Pittsburgh Mayor Bill Peduto speaks at GeekWire’s HQ2 closing party. (GeekWire Photo / Taylor Soper)

Cities with booming tech economies around the country face an existential crisis. How can they maintain their cultural identity and diversity amid job growth that contributes to wealth inequality and population homogenizing?

But Pittsburgh — and other small to medium-sized cities seeking to grow their tech sectors — is uniquely positioned to confront that challenge head-on. Unlike cities like San Francisco and Seattle, where tech took off faster than anyone could anticipate or plan for, Pittsburgh has the benefit of foresight. The city can look at bigger tech hubs as cautionary tales and perhaps learn from their mistakes. It’s something that has been on Pittsburgh Mayor Bill Peduto’s mind during GeekWire’s month-long “HQ2” project, where our reporters have been covering Steel City’s innovation economy.

“These guys spent a month here and they’ll tell you, there is something unique and really incredibly special … so as we go down this trail, we have to be ever mindful,” Peduto said on-stage during the closing party for GeekWire HQ2. “How do we keep that Pittsburgh, that special place there? It goes beyond brick and mortar. It goes down to the very culture of the city.”

Peduto believes Pittsburgh can mitigate tech growth better than some of its west coast counterparts because of the city’s history reinventing itself.
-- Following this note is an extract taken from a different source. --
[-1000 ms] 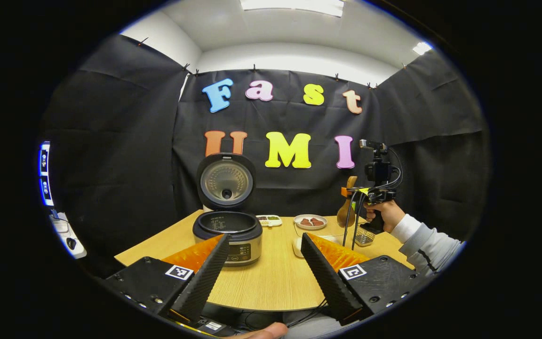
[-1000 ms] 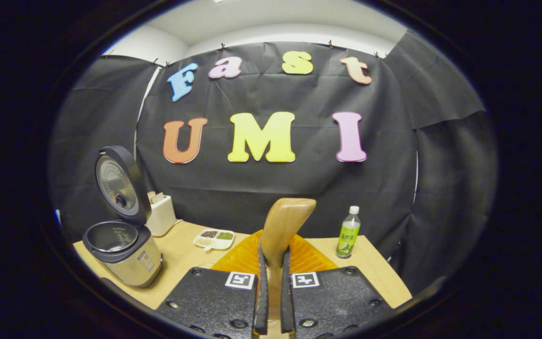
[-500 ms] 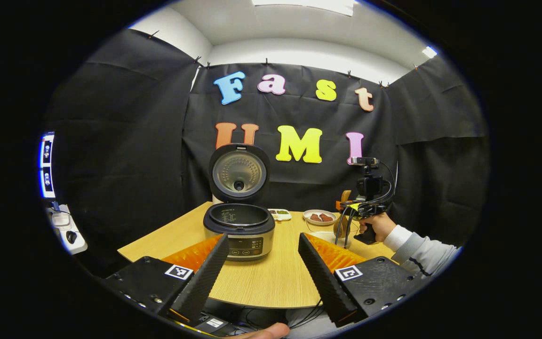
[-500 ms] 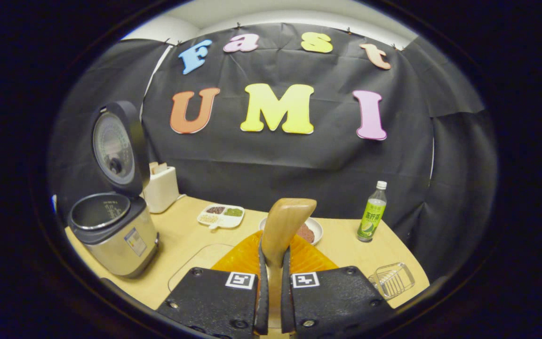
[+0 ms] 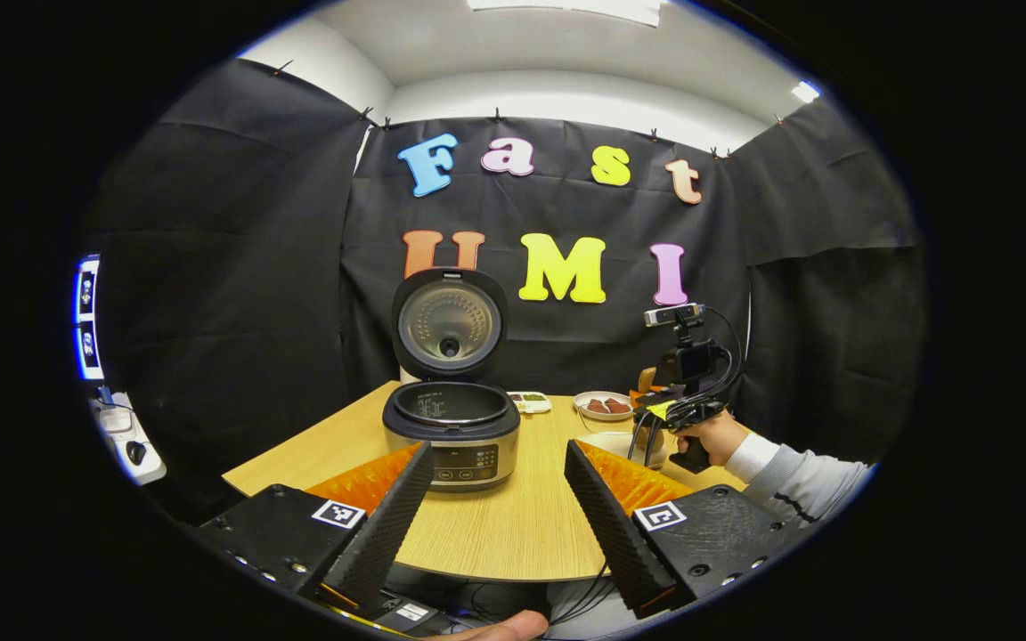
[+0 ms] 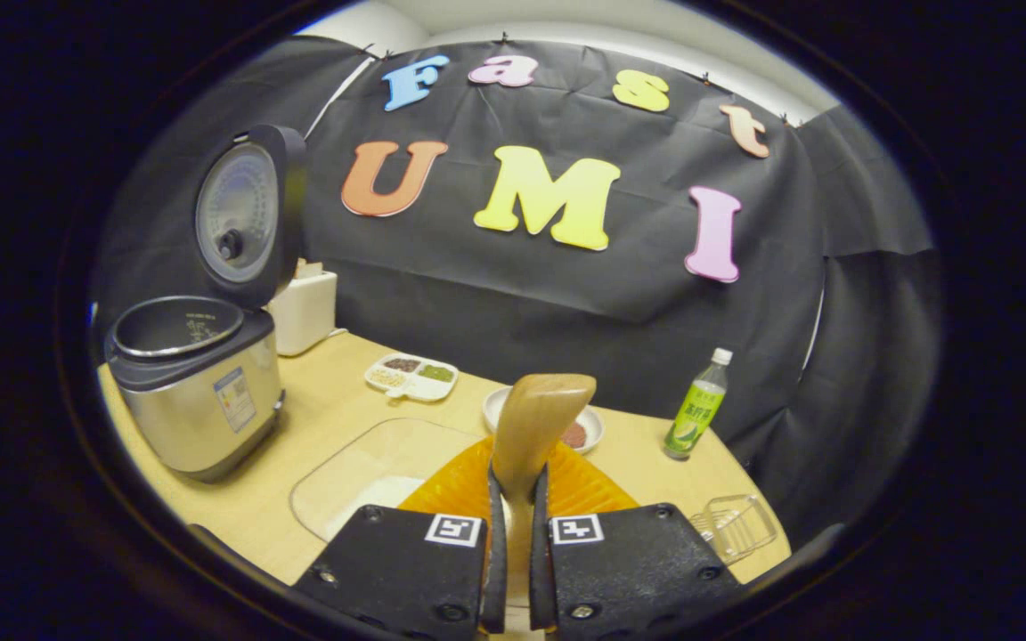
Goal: Close the left gripper, press the button to open the rice cooker; take a wooden spoon from the chopstick holder with the right hand, scoop a spoonful of rice and pour it into the rice cooker, then put the wooden spoon back into the chopstick holder.
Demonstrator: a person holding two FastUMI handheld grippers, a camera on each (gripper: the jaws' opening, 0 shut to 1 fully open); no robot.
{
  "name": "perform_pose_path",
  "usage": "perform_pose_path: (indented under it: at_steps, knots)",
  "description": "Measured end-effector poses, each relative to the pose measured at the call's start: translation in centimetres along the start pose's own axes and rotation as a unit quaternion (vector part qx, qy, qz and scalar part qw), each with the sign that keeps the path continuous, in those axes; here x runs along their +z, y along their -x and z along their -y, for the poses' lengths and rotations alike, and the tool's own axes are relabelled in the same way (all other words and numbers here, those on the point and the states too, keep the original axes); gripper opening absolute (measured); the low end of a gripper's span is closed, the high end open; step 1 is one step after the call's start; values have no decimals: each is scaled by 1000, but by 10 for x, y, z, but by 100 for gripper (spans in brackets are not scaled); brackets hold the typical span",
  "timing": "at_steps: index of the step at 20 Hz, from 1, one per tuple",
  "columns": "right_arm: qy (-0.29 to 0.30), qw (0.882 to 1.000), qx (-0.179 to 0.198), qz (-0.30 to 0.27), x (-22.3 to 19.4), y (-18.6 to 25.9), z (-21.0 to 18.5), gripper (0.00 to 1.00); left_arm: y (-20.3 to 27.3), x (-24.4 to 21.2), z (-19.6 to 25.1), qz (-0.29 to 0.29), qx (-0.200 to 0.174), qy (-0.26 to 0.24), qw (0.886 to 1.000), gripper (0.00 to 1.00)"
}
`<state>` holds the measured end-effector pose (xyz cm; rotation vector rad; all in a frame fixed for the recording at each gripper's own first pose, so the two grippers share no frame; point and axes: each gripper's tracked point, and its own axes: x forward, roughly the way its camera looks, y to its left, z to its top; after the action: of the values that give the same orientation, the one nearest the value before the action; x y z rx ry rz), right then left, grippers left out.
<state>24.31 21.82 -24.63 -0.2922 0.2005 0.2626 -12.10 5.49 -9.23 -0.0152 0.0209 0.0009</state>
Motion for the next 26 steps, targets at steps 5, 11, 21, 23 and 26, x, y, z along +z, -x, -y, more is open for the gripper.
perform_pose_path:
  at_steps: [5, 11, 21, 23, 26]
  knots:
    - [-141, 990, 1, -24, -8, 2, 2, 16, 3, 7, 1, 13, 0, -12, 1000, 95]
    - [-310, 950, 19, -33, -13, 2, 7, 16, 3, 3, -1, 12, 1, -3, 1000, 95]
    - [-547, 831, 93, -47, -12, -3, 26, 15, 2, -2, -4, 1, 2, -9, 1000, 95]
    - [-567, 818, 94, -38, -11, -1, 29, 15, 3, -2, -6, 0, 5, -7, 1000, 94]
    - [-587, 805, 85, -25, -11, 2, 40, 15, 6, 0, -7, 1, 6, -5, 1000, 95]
“We have the opportunity to take all of this that’s happening in Silicon Valley and happening in places like Seattle and put the Pittsburgh spice on it,” he said.

Once a booming industrial town, Pittsburgh suffered massive job loss and depopulation when the steel industry collapsed. The city’s universities and medical institutions helped bridge the gap from near economic ruin to the emerging tech hub Pittsburgh is today.

Carnegie Mellon University. (Photo by Elan Mizrahi for GeekWire)

“It didn’t happen overnight and it didn’t happen by chance,” Peduto said. “It was the Pittsburgh way of rolling up our sleeves and going to work. It happened because people organized in mines and mills. It happened because corporations led an effort to clean the air and to clean the water. It happened because people never gave up during the 80s and the 90s. Instead, they said that there’s something worth fighting for.”

Today, the challenge Pittsburgh and other growing tech hubs face is ensuring prosperity is shared, not concentrated among a small group of elites.

“We want to make sure that there’s a place, not just for the Ph.D. in this economy, but for the GED and that we’re being proactive in order to make that happen because it isn’t going to happen by itself,” Peduto said. “We want to make sure that there is an opportunity for everybody to be a part of that economy.”

In GeekWire’s hometown, Seattle, we’ve seen first-hand the rapid transformation a booming tech economy can have on a mid-sized, quirky city with blue collar roots. Seattle’s housing market is consistently scored the hottest in the country and at times it has been rated the nation’s fastest-growing city. That growth is driven, in part, by Amazon and other thriving tech companies but the rising tide has not lifted all boats.

“That is what I read when I read these articles,” Peduto said of GeekWire’s HQ2 coverage. “What a fun little quirky place you have there in Pittsburgh, Pittsburgh. It’s certainly growing and it’s a location that people don’t really know that much about but boy if they find out, they’re really going to like it. But beware because with that comes the challenges of losing that special thing that you have and also not allowing everyone to be a part of your prosperity. So take these articles Pittsburgh. Learn from them and be proactive in making sure that that doesn’t happen.”